I pull out of her arms long enough to take the ring from her hand and slip it on her finger.  Our happy moment is interrupted seconds later by Gavin running into the kitchen.

“Mom, guess what?  I swallowed a penny!” he announces.

Claire and I pull away from each other and turn to see all of our friends and Claire’s father standing in the doorway wearing the shirts Drew had picked out that say, “I played beer pong and all I got was this lousy t-shirt, knocked up, and a fiancé”.

“Sorry, Carter, I couldn’t resist the shirts.  And really, they’re still appropriate considering how you proposed,” Liz says with a smile.

“Wait, I’m sorry.  But did Gavin just say he swallowed a penny?” Claire asks, wiping the tears off of her cheeks.

“Oh, yeah.  Well, we think he swallowed a penny.  We’re not quite sure,” Drew explains.  “He wanted some candy so Liz dumped out her purse on the floor because she knew she had a bunch of Tic Tacs at the bottom.  He started scooping things up and shoving them in his mouth before we saw what he was doing.  According to him, he swallowed a penny.  But kids are liars.”

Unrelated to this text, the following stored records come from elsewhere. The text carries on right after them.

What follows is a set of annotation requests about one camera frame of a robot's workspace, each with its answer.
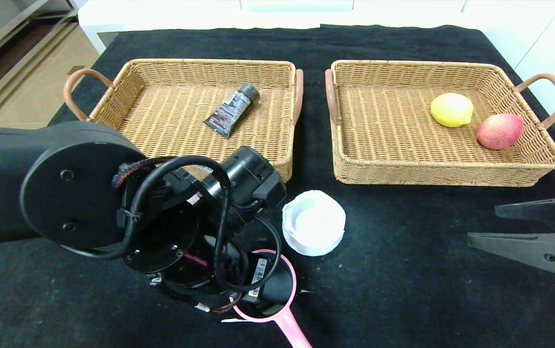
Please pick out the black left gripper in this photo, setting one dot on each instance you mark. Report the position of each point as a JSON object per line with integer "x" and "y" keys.
{"x": 258, "y": 277}

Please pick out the pink saucepan with dark inside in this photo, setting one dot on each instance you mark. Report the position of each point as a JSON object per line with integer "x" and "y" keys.
{"x": 291, "y": 328}

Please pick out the red peach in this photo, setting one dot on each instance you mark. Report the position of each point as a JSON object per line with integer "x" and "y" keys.
{"x": 499, "y": 131}

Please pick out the yellow lemon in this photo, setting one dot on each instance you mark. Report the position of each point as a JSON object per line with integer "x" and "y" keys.
{"x": 451, "y": 110}

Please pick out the black tube with printed label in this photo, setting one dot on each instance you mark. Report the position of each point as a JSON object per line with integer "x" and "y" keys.
{"x": 231, "y": 111}

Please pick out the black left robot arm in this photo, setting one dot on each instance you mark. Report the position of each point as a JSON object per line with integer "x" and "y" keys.
{"x": 64, "y": 183}

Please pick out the large wicker basket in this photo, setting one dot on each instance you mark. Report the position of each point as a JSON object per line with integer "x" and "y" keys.
{"x": 176, "y": 111}

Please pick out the long white paper sliver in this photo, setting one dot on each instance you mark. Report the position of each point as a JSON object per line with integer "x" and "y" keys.
{"x": 226, "y": 320}

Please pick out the black tablecloth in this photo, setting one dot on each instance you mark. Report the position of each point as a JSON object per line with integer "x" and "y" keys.
{"x": 403, "y": 299}

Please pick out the grey low shelf unit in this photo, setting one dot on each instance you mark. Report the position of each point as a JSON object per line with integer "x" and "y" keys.
{"x": 16, "y": 29}

Gavin stomps his foot. “YOU’RE A LIAR YOU BIG FAT TURKEY!”

“I am not fat.  I’m muscular.  Get your facts straight,” Drew argues.

“Okay, can someone please tell me if my kid really swallowed a penny?” Claire asks loudly, putting a halt to the arguing.

“Well, I Googled ‘kids swallowing pennies’ and you’d be surprised how many hits I got,” Liz says.  “Anyway, as long as the penny was made before 1982, he’ll be fine.”

Claire and I stare at her for a few minutes before Claire explodes.

“What the fuck?!”

“Awwwwww, Mom,” Gavin scolds as he pointed at her.

“I’m sorry, what the f-u-c-k does t-h-a-t mean and w-h-a-t do we do n-o-w?”

She has officially turned into one of the Stepford mothers, spelling words she doesn’t even need to spell because she is so freaked out.  She is not going to be happy about this.

“It’s fine, Claire.  I used my metal detector on him and the penny wasn’t there,” George stated.

“You’re kidding me, right?  You know there’s this fancy thing called a hospital you can go to, don’t you?” she asks.

“I walked uphill both ways in a snow storm with no shoes just to get to school when I was his age, and I ate metal shavings for fun.  A little copper isn’t going to hurt him,” George argues.

“Unless the penny was made after 1982 because then it’s made with enough zinc to melt his esophagus,” Drew said matter-of-factly.  “I’m pretty sure that would have happened by now though, so he’s probably good.”